The crucial difference between color lookups and the var()
function is that the latter works on the level of CSS tokens, which is the foundation of the proposed new architecture. This means that we will not only get variable substitution for colors, but for all valid CSS expressions:
.root {
--my-insets: 1em 1em 1em 1em;
}
.button {
-fx-padding: var(--my-insets);
}
However, we will need -- at least as a temporary measure -- a way to recognize the old syntax without the presence of the var()

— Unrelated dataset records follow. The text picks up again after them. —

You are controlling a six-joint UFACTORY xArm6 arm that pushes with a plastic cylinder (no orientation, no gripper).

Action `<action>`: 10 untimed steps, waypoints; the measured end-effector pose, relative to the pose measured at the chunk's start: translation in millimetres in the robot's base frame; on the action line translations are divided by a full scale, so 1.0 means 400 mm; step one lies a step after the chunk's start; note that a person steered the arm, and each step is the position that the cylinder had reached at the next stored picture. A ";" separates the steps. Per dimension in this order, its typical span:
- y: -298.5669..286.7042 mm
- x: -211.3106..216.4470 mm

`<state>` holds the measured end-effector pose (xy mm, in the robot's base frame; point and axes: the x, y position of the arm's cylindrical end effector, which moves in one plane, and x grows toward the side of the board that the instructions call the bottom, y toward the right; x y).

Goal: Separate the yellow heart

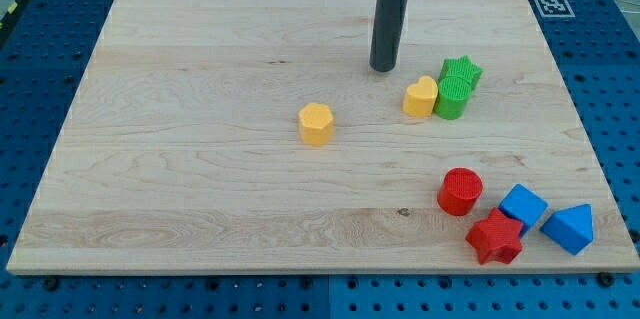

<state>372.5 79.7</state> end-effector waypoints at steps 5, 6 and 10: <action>0.120 0.131; 0.120 0.177; 0.095 0.332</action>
<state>505.3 117.8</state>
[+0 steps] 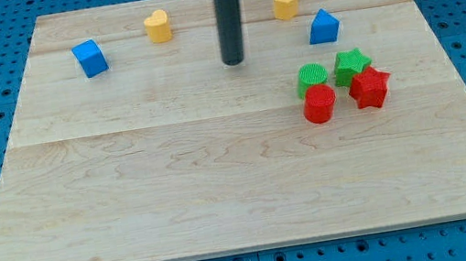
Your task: Place the blue triangle on the bottom side of the yellow heart
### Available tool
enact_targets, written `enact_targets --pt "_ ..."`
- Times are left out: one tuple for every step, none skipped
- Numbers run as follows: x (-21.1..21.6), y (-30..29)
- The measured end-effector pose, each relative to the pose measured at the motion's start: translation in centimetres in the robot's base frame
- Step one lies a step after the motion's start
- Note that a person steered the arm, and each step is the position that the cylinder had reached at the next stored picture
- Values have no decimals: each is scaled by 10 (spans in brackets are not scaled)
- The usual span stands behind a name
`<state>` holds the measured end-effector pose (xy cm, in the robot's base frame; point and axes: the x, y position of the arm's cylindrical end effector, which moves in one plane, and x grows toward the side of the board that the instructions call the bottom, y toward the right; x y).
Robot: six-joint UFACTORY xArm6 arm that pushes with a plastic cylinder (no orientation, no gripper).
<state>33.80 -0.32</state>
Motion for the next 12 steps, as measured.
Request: enact_targets --pt "-15 -26" --pt "-15 -27" --pt "-35 -11" --pt "-57 38" --pt "-60 88" --pt "-61 134" --pt "-44 153" --pt "-20 155" --pt "-35 209" --pt "-8 225" --pt "9 170" --pt "12 76"
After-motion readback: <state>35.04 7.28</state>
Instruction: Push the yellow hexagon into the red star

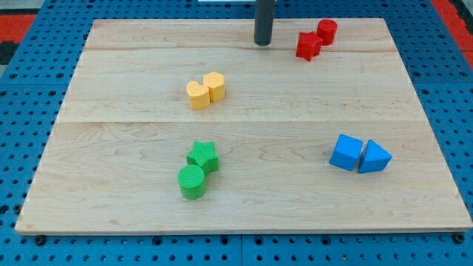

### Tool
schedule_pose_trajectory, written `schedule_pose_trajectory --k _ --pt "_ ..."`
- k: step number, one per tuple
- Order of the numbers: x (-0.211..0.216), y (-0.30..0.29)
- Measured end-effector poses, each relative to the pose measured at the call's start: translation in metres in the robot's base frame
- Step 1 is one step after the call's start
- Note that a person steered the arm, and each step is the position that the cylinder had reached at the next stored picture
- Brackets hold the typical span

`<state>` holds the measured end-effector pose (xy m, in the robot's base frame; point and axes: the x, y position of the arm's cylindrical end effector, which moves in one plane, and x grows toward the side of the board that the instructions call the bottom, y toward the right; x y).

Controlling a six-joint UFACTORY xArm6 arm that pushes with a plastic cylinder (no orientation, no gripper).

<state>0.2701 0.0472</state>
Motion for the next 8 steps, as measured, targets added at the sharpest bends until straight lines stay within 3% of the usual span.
schedule_pose_trajectory --k 2,3,4,5,8 --pt "0.014 0.078" --pt "0.029 0.078" --pt "0.093 0.117" --pt "0.13 0.164" --pt "0.13 0.178"
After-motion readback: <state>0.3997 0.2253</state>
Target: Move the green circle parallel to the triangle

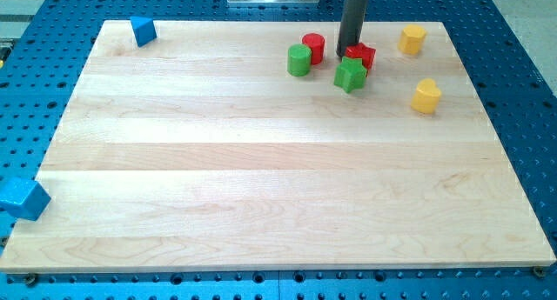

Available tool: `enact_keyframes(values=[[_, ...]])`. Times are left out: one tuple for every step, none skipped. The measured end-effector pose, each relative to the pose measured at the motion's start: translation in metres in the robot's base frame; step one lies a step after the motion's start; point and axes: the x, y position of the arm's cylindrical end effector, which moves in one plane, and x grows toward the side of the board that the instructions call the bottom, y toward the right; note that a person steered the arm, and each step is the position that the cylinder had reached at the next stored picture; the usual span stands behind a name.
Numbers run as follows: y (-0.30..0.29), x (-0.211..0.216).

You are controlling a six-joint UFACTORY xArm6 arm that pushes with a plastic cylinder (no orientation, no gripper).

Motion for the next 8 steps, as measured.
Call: enact_keyframes(values=[[-0.011,0.0],[-0.027,0.034],[-0.105,0.07],[-0.108,0.041],[-0.068,0.049],[-0.043,0.047],[-0.006,0.04],[-0.043,0.024]])
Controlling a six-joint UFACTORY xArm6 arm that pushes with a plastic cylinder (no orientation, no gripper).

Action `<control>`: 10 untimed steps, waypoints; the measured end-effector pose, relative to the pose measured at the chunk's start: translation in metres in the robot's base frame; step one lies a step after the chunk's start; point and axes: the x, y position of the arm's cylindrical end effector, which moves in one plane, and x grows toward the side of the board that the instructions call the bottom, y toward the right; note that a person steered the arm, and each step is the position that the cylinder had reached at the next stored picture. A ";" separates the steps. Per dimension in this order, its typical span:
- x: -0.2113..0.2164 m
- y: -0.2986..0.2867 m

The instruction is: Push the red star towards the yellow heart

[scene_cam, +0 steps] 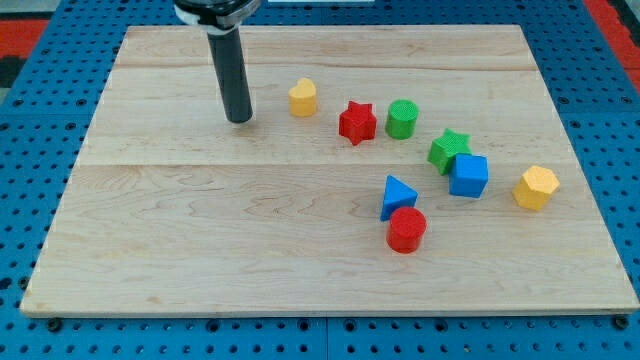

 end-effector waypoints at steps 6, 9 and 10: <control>0.040 0.155; -0.012 0.058; 0.051 0.082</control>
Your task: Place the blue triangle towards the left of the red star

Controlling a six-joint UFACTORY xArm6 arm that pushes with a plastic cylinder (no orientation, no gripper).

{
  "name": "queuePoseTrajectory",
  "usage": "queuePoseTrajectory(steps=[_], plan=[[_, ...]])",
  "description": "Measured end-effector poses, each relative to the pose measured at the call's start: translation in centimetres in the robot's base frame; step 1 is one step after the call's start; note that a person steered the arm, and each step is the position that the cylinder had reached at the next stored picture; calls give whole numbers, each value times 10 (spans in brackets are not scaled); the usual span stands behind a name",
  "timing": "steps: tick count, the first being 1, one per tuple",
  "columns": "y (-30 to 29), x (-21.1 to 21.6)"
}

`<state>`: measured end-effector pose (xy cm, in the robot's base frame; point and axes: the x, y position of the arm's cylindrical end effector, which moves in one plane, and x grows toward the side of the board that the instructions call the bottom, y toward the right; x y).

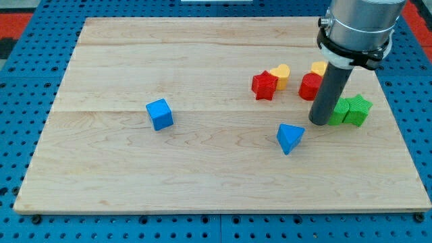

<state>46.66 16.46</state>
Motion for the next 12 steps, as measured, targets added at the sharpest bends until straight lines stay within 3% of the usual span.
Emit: queuePoseTrajectory(steps=[6,8,9,10,11,12], plan=[[-98,41],[-29,41],[-19,63],[-38,115],[-69,112],[-113,69]])
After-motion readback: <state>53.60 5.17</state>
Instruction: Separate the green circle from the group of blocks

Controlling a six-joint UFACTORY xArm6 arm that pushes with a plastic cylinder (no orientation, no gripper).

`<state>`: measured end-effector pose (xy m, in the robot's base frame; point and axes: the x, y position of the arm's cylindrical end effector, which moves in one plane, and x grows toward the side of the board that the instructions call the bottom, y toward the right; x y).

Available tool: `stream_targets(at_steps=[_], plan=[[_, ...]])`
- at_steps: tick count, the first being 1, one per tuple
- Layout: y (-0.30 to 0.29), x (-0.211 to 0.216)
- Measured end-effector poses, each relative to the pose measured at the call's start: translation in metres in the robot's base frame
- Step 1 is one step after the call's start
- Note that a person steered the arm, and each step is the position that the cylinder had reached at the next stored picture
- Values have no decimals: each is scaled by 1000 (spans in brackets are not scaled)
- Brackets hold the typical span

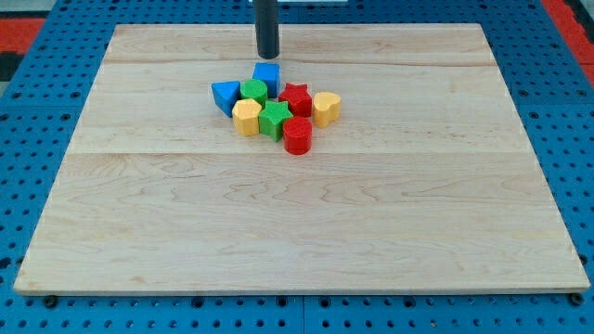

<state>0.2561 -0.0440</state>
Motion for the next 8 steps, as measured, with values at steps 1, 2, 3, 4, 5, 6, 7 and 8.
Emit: stream_targets(at_steps=[1, 2, 3, 4, 5, 6, 7, 8], plan=[[0, 0], [-1, -1], [-1, -1], [26, -6], [68, 2], [102, 15], [136, 51], [147, 91]])
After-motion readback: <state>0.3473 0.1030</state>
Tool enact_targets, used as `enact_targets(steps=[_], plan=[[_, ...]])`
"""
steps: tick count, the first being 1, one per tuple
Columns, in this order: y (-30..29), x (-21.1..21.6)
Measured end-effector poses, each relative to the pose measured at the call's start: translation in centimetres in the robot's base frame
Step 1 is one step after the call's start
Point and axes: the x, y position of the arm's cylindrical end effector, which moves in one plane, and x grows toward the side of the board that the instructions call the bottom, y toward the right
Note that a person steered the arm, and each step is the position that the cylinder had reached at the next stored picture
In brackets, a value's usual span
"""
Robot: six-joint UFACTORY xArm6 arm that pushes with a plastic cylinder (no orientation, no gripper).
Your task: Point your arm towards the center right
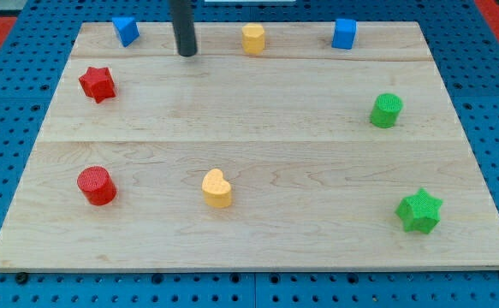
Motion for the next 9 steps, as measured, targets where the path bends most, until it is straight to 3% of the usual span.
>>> enact_targets(steps=[2, 5, 6, 7, 9], plan=[[7.0, 8.9], [26.1, 17.5], [28.7, 20.9], [35.3, 20.9], [35.6, 15.6]])
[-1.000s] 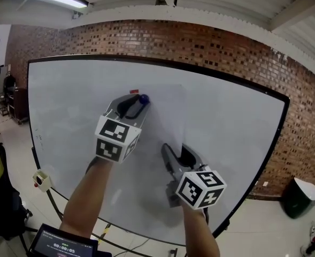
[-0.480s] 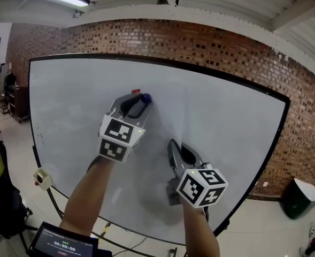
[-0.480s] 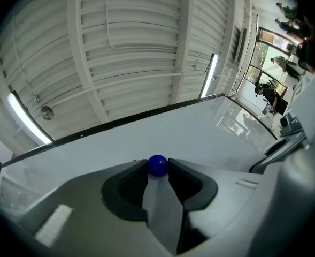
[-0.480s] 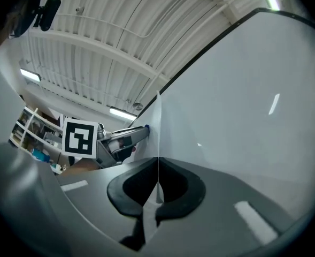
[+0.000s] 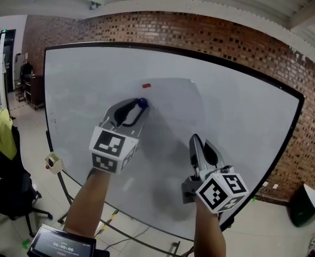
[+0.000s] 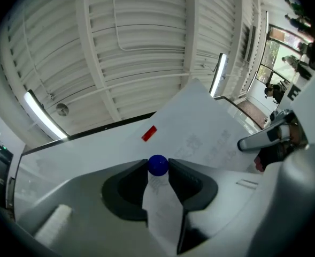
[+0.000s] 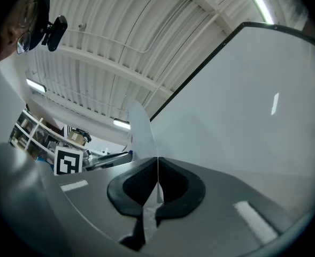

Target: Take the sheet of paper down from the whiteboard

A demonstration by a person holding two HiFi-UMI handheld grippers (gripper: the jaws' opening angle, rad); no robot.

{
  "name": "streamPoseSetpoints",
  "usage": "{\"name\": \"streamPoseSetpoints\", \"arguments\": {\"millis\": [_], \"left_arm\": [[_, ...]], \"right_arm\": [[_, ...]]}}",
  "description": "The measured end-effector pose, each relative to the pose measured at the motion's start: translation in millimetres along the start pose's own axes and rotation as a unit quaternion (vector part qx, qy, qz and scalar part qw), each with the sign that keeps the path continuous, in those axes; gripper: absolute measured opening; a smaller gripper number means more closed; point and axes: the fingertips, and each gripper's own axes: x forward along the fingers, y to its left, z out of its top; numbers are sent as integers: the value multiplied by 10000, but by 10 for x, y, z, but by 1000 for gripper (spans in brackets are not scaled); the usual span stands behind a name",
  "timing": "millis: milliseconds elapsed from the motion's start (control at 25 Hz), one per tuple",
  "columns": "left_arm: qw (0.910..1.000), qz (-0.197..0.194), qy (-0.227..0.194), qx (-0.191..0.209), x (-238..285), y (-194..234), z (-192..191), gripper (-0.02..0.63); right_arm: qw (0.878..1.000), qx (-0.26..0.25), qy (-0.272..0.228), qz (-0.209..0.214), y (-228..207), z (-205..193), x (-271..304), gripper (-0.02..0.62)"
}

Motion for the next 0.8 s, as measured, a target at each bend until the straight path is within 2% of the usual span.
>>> {"name": "streamPoseSetpoints", "arguments": {"millis": [200, 360, 600, 800], "left_arm": [[9986, 308, 320, -289, -548, 54, -296, 122], [9954, 462, 475, -697, -1030, 91, -585, 123], [9856, 451, 807, -1415, -1739, 213, -1168, 123], [9778, 113, 1133, -1759, -2243, 261, -1598, 123]], "right_arm": [[9993, 286, 181, 123, 71, -226, -141, 14], [9984, 362, 430, -3, 195, -601, -305, 14], [9950, 50, 738, -665, 460, -1107, -669, 14], [9846, -148, 1050, -1392, 747, -1560, -1033, 14]]}}
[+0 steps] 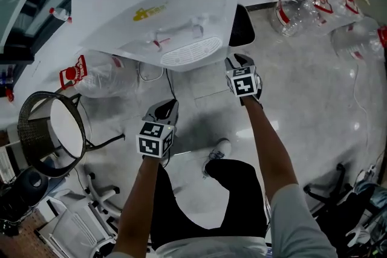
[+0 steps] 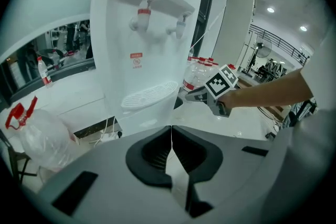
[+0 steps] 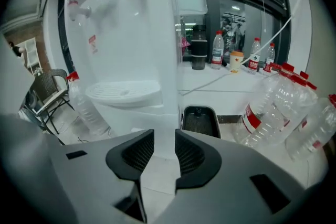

function. This will be a postprocessing step of the new CSS parser, where we will use our closed-world knowledge of known property names to surround color lookups with var()
where necessary.
While changing the API of StyleConverter
sounds like a lot, the closed-world assumption of the current architecture works to our advantage. It is highly unlikely that developers would implement StyleConverter
themselves (as of today), as this would require special-case code in CssParser
for any non-trivial style converter.
What's far more likely is that developers use one of the existing style converters when defining styleable properties on their controls. For example, a custom control with a fill
property would define the CssMetaData
for this property like so:
static final CssMetaData<MyControl, Paint> FILL =
new CssMetaData<>(
"fill",
PaintConverter.getInstance(),
Color.BLACK) {
...
};
Even though the API of StyleConverter
changes, the declaration of CssMetaData
doesn't change. This allows most users of style converters to compile without changing any code.